Reg Simpson

Personal information
- Full name: Reginald Thomas Simpson
- Born: 27 February 1920 Sherwood, Nottingham, England
- Died: 22 November 2013 (aged 93)
- Batting: Right-handed
- Bowling: Right-arm off break

International information
- National side: England;
- Test debut (cap 341): 16 December 1948 v South Africa
- Last Test: 25 March 1955 v New Zealand

Career statistics
| Competition | Test | First-class |
| Matches | 27 | 495 |
| Runs scored | 1,401 | 30,546 |
| Batting average | 33.35 | 38.32 |
| 100s/50s | 4/6 | 64/159 |
| Top score | 156* | 259 |
| Balls bowled | 45 | 4,664 |
| Wickets | 2 | 59 |
| Bowling average | 11.00 | 37.74 |
| 5 wickets in innings | 0 | 0 |
| 10 wickets in match | 0 | 0 |
| Best bowling | 2/4 | 3/22 |
| Catches/stumpings | 5/– | 192/– |
- Source: CricInfo, 5 August 2020

= Reg Simpson =

English cricketer

Reginald Thomas Simpson (27 February 1920 – 22 November 2013) was an English cricketer, who played in 27 Test matches from 1948 to 1955.

==Life and career==

Born in Sherwood, Nottingham, England, Simpson attended Nottingham High School. At the age of 13, having participated in an opening partnership of 467 with Henry Betts in a house game, Simpson was selected for the High School first team. He first gave notice of his abilities at a higher level scoring 134 not out for Nottinghamshire County Cricket Club against the RAF at Trent Bridge in 1940. During the war he served as a pilot with the RAF but also took the opportunity to play cricket for the RAF alongside the likes of Wally Hammond and Bill Edrich, for the Europeans in India alongside Joe Hardstaff junior and Denis Compton and occasional games for Notts.
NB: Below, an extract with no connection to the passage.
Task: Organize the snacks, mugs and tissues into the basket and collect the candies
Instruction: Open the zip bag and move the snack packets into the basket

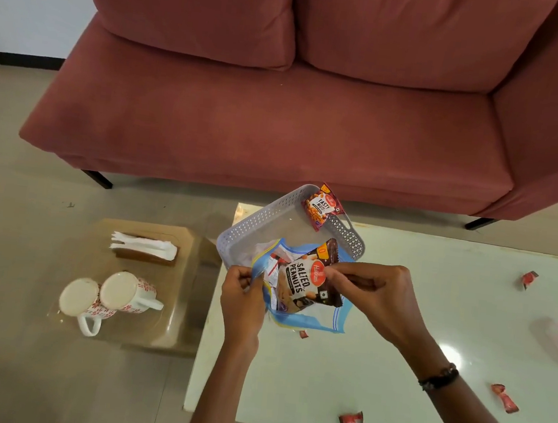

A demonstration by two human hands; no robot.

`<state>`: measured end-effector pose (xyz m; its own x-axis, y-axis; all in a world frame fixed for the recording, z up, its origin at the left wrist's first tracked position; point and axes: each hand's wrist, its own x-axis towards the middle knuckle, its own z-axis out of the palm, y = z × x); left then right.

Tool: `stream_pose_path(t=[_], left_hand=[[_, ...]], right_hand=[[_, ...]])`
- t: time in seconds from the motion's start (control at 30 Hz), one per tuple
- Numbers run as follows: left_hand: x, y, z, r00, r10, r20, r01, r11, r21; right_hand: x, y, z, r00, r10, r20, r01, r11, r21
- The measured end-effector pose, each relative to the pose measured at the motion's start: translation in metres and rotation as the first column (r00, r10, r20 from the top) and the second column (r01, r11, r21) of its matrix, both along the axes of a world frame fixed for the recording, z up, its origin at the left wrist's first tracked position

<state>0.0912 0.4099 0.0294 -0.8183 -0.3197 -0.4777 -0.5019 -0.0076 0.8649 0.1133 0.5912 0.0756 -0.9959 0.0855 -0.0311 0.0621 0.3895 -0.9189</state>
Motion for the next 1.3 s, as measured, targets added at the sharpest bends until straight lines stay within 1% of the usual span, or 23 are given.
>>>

Following the war Simpson made an immediate impression on the game, and was picked for the 1948–49 tour of South Africa on which he played his first Test, without success. He returned to the England side in the middle order against New Zealand in 1949, and scored a century, but with Len Hutton and Cyril Washbrook embedded as England's first choice openers, he could not secure a regular place in the side.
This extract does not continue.